What am I doing? I am wondering what I’m doing.
Every summer, Scott’s office lets out at 12:30, so the executives can beat the traffic on their way to their weekend homes. Last summer, he would catch the first train and be here Friday afternoon, and I would make up an excuse and sneak out of work to be with him.
This summer, he says, “I’ll see you Saturday – early afternoon ok?” I’ve been waiting, wondering if he would come see me Friday, but he has been using his Fridays for doing laundry, relaxing, catching up with the week. Don’t rock the boat.

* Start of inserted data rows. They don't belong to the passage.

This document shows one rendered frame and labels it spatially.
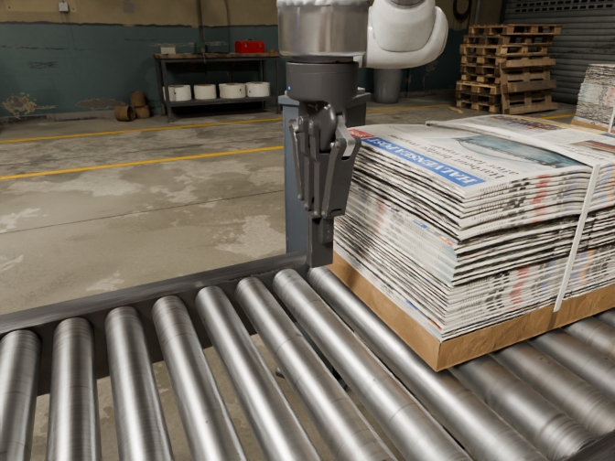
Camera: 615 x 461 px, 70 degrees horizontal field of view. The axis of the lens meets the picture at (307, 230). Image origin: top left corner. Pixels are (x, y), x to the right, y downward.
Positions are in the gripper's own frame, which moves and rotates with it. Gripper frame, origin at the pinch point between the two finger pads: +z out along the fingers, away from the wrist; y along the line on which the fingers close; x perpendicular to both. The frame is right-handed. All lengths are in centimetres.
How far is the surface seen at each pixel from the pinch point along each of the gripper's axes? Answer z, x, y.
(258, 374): 13.4, 10.2, -4.6
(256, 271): 13.5, 2.1, 18.6
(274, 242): 94, -64, 184
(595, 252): 2.8, -32.4, -13.8
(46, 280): 94, 58, 193
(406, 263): 2.7, -8.8, -5.9
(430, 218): -4.9, -8.1, -9.8
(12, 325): 13.5, 37.1, 18.9
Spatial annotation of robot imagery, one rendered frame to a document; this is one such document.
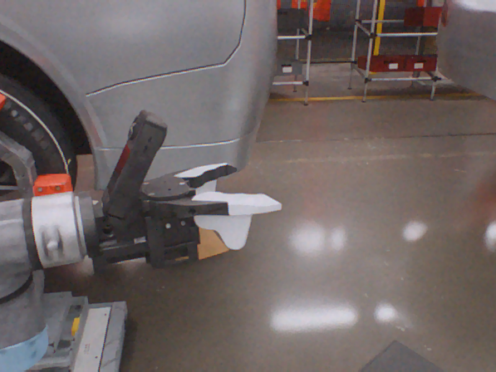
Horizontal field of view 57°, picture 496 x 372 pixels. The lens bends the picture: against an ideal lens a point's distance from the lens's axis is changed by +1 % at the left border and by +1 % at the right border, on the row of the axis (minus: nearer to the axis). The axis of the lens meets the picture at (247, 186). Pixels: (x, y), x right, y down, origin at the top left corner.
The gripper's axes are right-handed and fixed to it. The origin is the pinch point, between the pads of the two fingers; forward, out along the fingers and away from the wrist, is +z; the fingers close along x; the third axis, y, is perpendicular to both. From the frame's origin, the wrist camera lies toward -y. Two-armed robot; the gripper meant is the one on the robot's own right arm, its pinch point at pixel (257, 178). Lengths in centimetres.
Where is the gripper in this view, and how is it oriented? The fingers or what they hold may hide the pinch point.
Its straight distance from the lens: 54.3
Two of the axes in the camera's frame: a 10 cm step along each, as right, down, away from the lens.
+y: 0.5, 9.4, 3.2
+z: 9.4, -1.5, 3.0
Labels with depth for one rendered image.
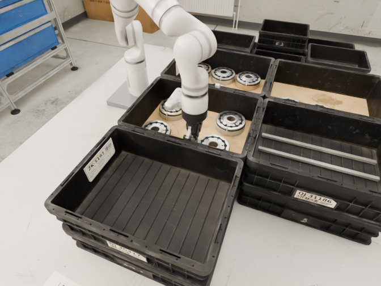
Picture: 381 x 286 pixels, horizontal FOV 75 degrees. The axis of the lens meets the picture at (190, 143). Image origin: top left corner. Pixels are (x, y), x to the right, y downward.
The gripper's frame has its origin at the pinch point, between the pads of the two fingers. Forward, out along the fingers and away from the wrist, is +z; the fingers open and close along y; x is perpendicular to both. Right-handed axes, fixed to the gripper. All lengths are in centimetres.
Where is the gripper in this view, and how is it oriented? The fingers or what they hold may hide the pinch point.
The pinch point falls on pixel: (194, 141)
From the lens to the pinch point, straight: 80.4
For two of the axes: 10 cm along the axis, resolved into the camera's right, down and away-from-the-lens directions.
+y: 3.6, -6.6, 6.6
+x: -9.3, -2.5, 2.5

Today, Friday afternoon, he is not relaxing, not doing his laundry. He is going to the movies (or something) with his friend Sarah. Of course he needs to spend time with his friends. Am I trying to stop him from spending time with his friends? Of course not. But it does bother me that in choosing whether to spend his Fridays with me, alone, or with a friend, he chooses Sarah.
Now he has said that there is no attraction between him and Sarah. She had a crush on him a few months ago, but since she’s acting less weirdly around him, Scott thinks she’s over it. He told me that he initially thought she was a lesbian – that there is zero attraction there, even the one percent that usually exists between any man and woman.
I asked him last night what it meant that he isn’t coming to see me on Fridays. And that he’s seeing his friends on Friday instead. He said he’s a different person this year than he was last year (granted). Last year he wasn’t in love with me and now he is. (okay… so wouldn’t he be more interested in seeing me?) He said he needs a lot of alone time (so why is he seeing Sarah?)
I read an article today that said a man would never hesitate to pick up a $100 bill on the street. Apparently I’m not a $100 bill this summer.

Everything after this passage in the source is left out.